Education Act 1964
- Parliament of the United Kingdom
- Long title: An Act to enable county schools and voluntary schools to be established for providing full-time education by reference to age-limits differing from those specified in the Education Act 1944, as amended by the Education (Miscellaneous Provisions) Act 1948; to enable maintenance allowances to be granted in respect of pupils at special schools who would be over compulsory school age, or, in Scotland, over school age, but for section 38(1) of the said Act of 1944 or section 32(4) of the Education (Scotland) Act 1962; and for purposes connected with the matters aforesaid.
- Citation: 1964 c. 82
- Territorial extent: England and Wales; Scotland;

Dates
- Royal assent: 31 July 1964
- Commencement: 31 July 1964
- Repealed: 1 November 1996

Other legislation
- Amended by: Statute Law (Repeals) Act 1978; Education (Scotland) Act 1980;
- Repealed by: Education Act 1996

Status: Repealed

Text of statute as originally enacted

Revised text of statute as amended

= Education Act 1964 =

Act of the Parliament of the United Kingdom

The Education Act 1964 (c. 82) was an act of the Parliament of the United Kingdom.
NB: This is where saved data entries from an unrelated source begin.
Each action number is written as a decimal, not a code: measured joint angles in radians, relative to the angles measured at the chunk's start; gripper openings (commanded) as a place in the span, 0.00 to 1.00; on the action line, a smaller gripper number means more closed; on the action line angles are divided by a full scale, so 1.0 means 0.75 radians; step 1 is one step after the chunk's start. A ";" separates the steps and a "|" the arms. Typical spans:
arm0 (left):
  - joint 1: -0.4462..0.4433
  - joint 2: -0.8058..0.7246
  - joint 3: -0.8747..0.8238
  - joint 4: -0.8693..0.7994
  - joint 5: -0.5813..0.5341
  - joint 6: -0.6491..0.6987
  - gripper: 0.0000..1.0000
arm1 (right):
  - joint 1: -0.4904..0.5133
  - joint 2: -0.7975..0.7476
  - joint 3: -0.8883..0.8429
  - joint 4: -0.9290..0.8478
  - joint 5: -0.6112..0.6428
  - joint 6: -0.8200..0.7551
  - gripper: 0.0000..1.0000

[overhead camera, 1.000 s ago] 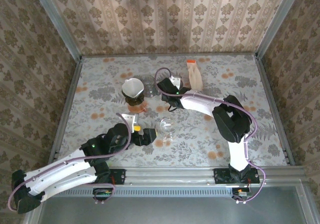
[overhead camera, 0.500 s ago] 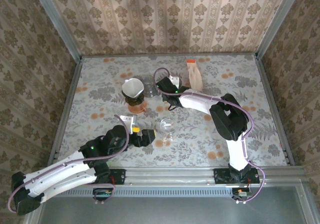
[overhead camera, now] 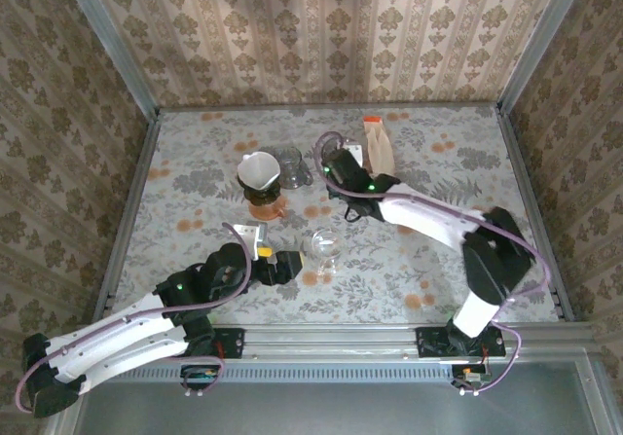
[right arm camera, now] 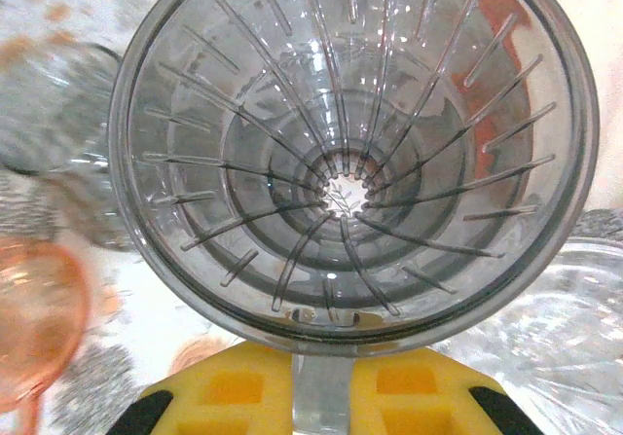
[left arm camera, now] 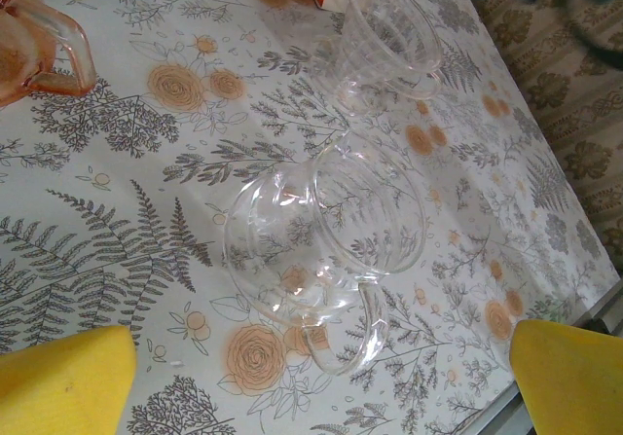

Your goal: Place the coffee filter in the dripper

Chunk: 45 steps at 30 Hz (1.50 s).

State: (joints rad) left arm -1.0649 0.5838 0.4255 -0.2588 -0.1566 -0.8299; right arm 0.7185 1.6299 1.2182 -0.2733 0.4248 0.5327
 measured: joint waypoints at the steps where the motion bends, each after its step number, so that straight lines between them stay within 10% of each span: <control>1: 0.001 -0.003 0.001 -0.001 -0.003 0.002 1.00 | 0.009 -0.069 -0.026 -0.008 -0.015 -0.007 0.10; 17: 0.008 -0.262 0.187 -0.235 -0.174 0.171 1.00 | 0.250 -0.577 -0.290 -0.391 -0.499 -0.129 0.11; 37: 0.018 -0.316 0.178 -0.317 -0.246 0.175 1.00 | 0.406 -0.578 -0.366 -0.404 -0.446 -0.126 0.24; 45: 0.026 -0.316 0.149 -0.319 -0.245 0.175 1.00 | 0.458 -0.590 -0.389 -0.404 -0.401 -0.104 0.68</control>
State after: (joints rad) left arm -1.0451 0.3466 0.5369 -0.4984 -0.3405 -0.6987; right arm 1.0618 1.1877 0.9264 -0.5766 0.1242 0.4545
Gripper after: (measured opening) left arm 0.997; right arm 0.631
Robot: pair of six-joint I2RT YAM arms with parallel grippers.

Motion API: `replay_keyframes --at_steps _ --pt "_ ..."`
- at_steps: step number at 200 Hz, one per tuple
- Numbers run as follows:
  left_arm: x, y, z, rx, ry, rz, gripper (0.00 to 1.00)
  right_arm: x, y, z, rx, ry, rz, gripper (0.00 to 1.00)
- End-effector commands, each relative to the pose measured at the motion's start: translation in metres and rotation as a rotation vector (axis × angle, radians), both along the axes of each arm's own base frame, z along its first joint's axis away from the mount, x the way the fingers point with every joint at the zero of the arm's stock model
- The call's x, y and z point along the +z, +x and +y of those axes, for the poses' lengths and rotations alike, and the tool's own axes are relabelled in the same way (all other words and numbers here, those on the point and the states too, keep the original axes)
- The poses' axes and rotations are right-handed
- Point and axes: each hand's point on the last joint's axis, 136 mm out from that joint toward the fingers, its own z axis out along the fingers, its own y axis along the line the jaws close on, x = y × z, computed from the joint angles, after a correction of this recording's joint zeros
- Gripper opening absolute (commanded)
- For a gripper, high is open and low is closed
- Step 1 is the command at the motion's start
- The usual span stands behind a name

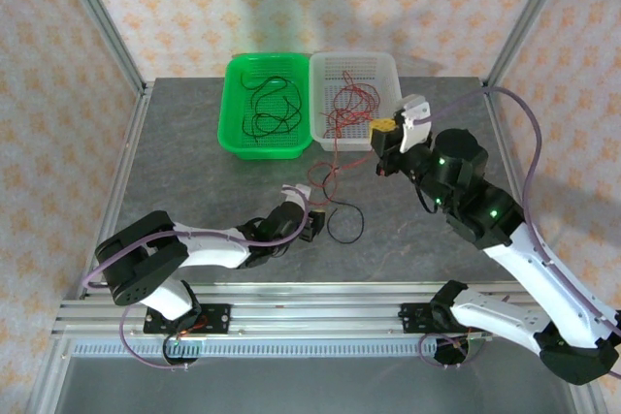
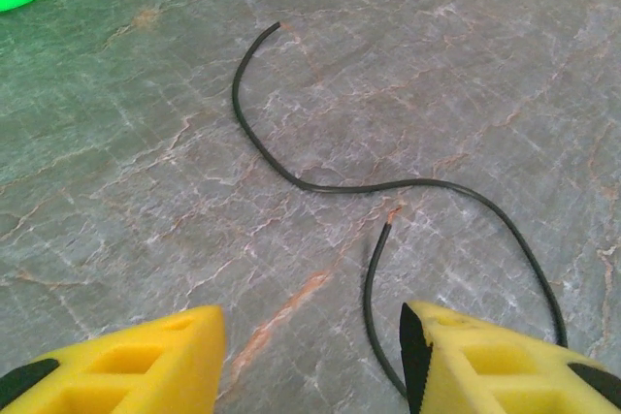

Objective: Untangle the cables

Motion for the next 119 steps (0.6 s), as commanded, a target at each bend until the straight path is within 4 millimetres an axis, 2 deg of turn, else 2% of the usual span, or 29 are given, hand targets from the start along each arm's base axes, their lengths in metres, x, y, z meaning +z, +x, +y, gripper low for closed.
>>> replay_keyframes --at_steps 1,36,79,81,92,119 --pt "0.007 -0.002 0.007 0.034 -0.034 -0.028 0.52 0.032 0.011 -0.014 -0.093 0.030 -0.067 0.00" --pt "0.019 -0.007 0.018 0.050 -0.062 -0.049 0.55 0.060 0.038 -0.023 -0.193 0.037 -0.110 0.00" --pt "0.040 -0.011 0.034 0.083 -0.082 -0.091 0.66 0.079 0.077 -0.031 -0.248 0.052 -0.132 0.00" --pt "0.042 -0.011 0.034 0.084 -0.084 -0.094 0.66 0.074 0.084 -0.028 -0.247 0.042 -0.119 0.00" --pt "0.047 -0.012 0.037 0.089 -0.089 -0.104 0.68 0.071 0.099 -0.027 -0.252 0.042 -0.107 0.00" --pt "0.055 -0.015 0.043 0.101 -0.102 -0.118 0.71 0.065 0.124 -0.029 -0.251 0.048 -0.090 0.00"
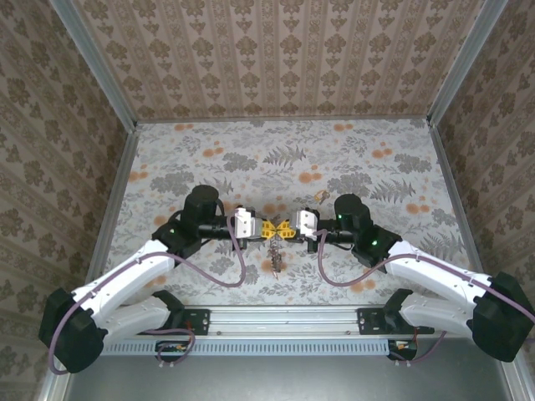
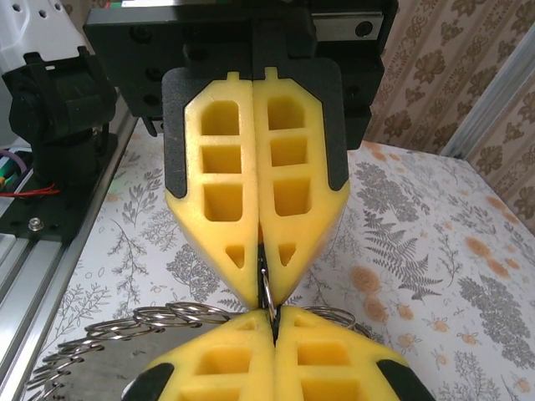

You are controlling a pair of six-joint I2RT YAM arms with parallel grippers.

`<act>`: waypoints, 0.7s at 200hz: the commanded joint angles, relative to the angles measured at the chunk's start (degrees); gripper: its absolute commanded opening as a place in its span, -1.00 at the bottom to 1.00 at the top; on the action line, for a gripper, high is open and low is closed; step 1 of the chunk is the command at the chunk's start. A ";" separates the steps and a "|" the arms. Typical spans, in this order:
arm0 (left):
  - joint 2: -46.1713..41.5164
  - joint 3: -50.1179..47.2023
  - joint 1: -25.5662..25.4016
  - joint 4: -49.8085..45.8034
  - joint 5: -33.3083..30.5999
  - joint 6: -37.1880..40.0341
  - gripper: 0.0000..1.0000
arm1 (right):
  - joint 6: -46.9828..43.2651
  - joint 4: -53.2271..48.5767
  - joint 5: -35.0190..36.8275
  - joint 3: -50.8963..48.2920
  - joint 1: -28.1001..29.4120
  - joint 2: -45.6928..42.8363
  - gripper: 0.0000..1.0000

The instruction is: Put the keys on the keyring

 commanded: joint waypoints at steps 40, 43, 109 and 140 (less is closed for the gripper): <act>2.01 6.80 1.79 -3.25 -5.42 -5.49 1.00 | 0.34 -1.77 9.03 -1.93 -7.22 -10.77 -1.00; 2.46 7.37 2.09 -3.22 -6.52 -7.35 1.00 | 0.16 -2.36 9.46 -2.00 -7.94 -11.62 -1.00; 19.83 23.16 4.77 -5.72 -19.48 -26.52 1.00 | -0.63 -7.81 27.34 -2.08 -18.42 -20.64 -1.00; 28.66 27.42 4.73 -1.38 -19.54 -31.76 1.00 | 6.72 -7.02 31.66 -0.49 -26.12 -16.38 -1.00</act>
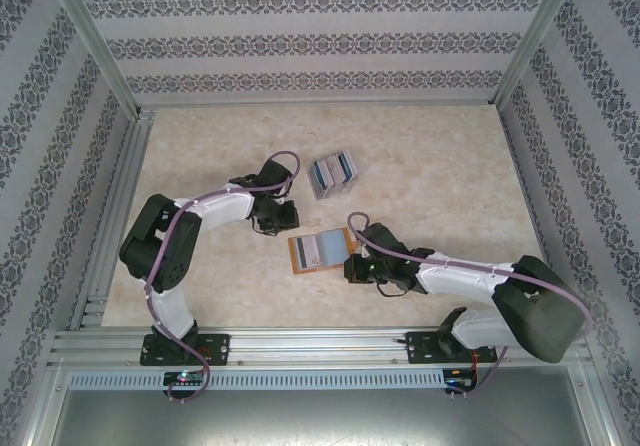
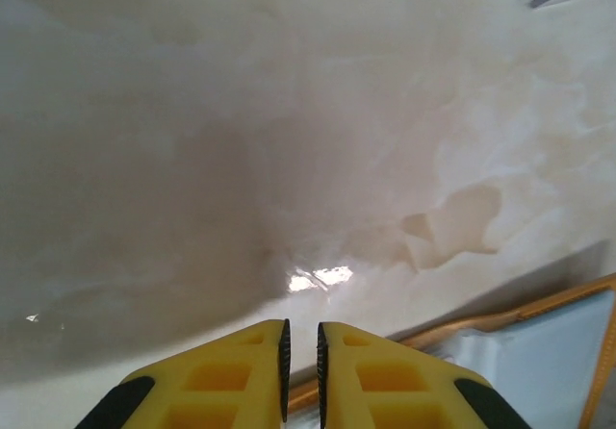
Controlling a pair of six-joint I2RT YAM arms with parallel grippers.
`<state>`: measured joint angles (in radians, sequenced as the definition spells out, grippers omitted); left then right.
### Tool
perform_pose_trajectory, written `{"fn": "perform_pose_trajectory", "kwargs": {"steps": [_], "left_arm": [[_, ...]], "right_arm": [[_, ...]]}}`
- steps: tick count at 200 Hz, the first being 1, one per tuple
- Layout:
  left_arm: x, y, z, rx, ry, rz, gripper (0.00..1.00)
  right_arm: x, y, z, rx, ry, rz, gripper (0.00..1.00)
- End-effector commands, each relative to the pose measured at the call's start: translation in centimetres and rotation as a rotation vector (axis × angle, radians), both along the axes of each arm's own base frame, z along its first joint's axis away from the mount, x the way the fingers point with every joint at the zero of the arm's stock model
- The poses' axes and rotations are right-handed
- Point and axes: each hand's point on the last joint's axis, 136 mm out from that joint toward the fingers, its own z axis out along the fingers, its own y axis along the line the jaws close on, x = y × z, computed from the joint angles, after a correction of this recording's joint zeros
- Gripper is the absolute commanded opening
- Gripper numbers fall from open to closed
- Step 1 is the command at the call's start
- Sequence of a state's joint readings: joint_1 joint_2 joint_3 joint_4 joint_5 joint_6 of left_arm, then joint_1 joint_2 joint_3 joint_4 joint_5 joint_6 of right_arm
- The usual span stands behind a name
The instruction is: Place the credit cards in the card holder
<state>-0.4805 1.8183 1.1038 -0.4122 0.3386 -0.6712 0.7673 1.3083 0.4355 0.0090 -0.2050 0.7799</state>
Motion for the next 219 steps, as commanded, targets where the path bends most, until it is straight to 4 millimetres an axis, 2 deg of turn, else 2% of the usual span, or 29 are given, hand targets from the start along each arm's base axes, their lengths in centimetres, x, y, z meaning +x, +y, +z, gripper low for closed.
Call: {"fn": "perform_pose_trajectory", "kwargs": {"steps": [1, 26, 63, 79, 97, 132, 176, 199, 219], "left_arm": [[-0.5, -0.1, -0.1, -0.033, 0.014, -0.024, 0.16], [-2.1, 0.5, -0.4, -0.036, 0.034, -0.016, 0.13], [-5.3, 2.6, -0.2, -0.013, 0.050, 0.019, 0.12], [-6.6, 3.1, -0.4, -0.021, 0.059, 0.043, 0.12], [-7.8, 3.1, -0.6, -0.061, 0.077, 0.070, 0.12], [-9.5, 3.1, -0.9, -0.072, 0.090, 0.085, 0.12], [-10.9, 1.9, -1.9, -0.104, 0.105, 0.095, 0.12], [-10.5, 1.1, -1.1, -0.106, 0.086, 0.073, 0.12], [-9.9, 1.4, 0.2, -0.068, 0.060, 0.062, 0.13]], "right_arm": [[1.7, 0.2, 0.0, -0.013, -0.030, -0.037, 0.07], [3.8, 0.9, 0.3, -0.045, -0.071, -0.042, 0.07], [7.7, 1.6, 0.8, -0.098, -0.127, -0.066, 0.07], [9.4, 3.0, 0.6, -0.089, -0.127, -0.038, 0.07], [10.7, 5.7, 0.5, -0.060, -0.108, 0.025, 0.07], [11.7, 10.6, 0.1, 0.007, -0.062, 0.128, 0.07], [12.8, 14.9, 0.7, 0.060, -0.030, 0.225, 0.07], [13.1, 15.8, 1.4, 0.066, -0.038, 0.251, 0.07], [13.6, 15.2, 2.8, 0.047, -0.060, 0.261, 0.08]]}}
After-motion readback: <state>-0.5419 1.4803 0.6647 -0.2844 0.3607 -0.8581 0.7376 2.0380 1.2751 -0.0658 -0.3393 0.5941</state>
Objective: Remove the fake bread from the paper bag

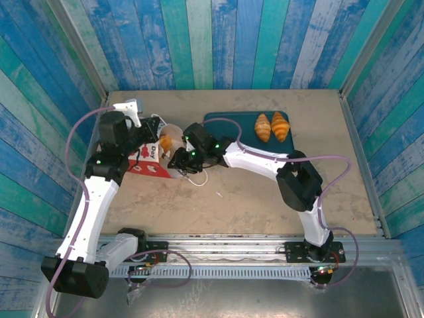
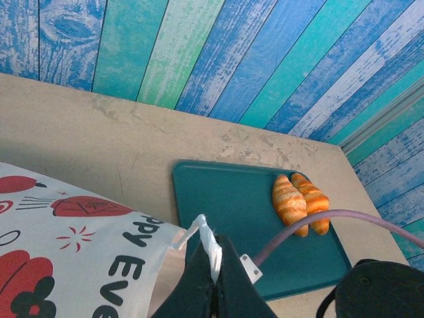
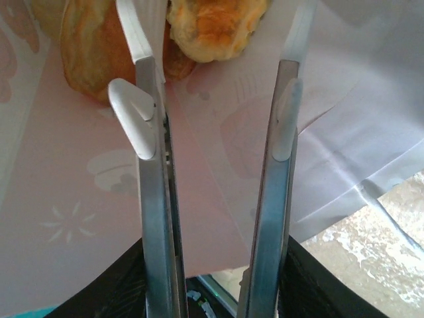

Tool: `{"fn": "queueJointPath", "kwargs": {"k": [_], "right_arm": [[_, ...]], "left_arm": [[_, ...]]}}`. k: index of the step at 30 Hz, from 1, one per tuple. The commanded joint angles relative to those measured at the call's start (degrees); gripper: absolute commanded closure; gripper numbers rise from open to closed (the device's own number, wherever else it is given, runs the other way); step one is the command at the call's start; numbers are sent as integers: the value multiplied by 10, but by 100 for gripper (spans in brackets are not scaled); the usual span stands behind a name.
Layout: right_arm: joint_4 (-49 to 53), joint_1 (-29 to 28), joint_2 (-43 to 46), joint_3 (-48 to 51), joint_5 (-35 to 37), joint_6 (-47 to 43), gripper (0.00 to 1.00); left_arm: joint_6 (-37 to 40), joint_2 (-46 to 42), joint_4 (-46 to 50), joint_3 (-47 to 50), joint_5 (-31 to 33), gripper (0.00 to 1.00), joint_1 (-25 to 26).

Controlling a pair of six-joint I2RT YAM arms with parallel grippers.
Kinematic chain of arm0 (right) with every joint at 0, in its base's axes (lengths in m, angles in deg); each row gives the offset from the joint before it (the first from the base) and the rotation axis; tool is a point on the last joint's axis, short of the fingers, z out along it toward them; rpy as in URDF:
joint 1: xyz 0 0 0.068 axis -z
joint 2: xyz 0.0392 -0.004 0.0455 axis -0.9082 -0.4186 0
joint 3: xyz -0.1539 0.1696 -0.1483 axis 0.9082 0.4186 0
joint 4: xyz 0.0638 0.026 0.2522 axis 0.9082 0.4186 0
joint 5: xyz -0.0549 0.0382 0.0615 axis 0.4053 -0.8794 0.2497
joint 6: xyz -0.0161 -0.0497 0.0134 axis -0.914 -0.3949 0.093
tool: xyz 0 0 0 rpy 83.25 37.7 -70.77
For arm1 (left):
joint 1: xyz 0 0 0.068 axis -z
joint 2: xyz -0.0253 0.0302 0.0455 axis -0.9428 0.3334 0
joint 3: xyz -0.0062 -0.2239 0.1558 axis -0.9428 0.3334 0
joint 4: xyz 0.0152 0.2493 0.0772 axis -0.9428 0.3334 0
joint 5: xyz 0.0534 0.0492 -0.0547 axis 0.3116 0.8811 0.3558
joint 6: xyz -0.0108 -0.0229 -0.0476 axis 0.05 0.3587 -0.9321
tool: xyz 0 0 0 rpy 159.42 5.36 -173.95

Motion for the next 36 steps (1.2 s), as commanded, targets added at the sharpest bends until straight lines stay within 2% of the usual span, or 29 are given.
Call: {"fn": "queueJointPath", "kwargs": {"k": [1,9,20,30,34,36], "right_arm": [[-28,3,-19,-25,2,6,55],[-4,6,8,-16,17,-52,69],[43,21,132,68,41,-160,70],[79,30,192,139,90,-231,69],[77,43,167,124,18,-227,64],[70,44,158,122,16,-218,62]], "left_arm": [[7,-7,-14,0,-8,100,0],[4,-5,-15,3,2,100,0],[-11,8,-26,8,13,100,0],[-21,19,-41,7,5,100,0],[-24,24,-44,6,-5,100,0],[-24,25,-43,6,-8,100,0]]}}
It made provisions in two areas which were previously not permitted by the Education Act 1944 (7 & 8 Geo. 6. c. 31). These provisions included the setting up of Middle Schools, and the funding of education for pupils in Special Schools beyond compulsory school age.

== Subsequent developments ==
The whole act was repealed by section 582(2) of, and part I of schedule 38 to, the Education Act 1996, which came into force on 1 November 1996.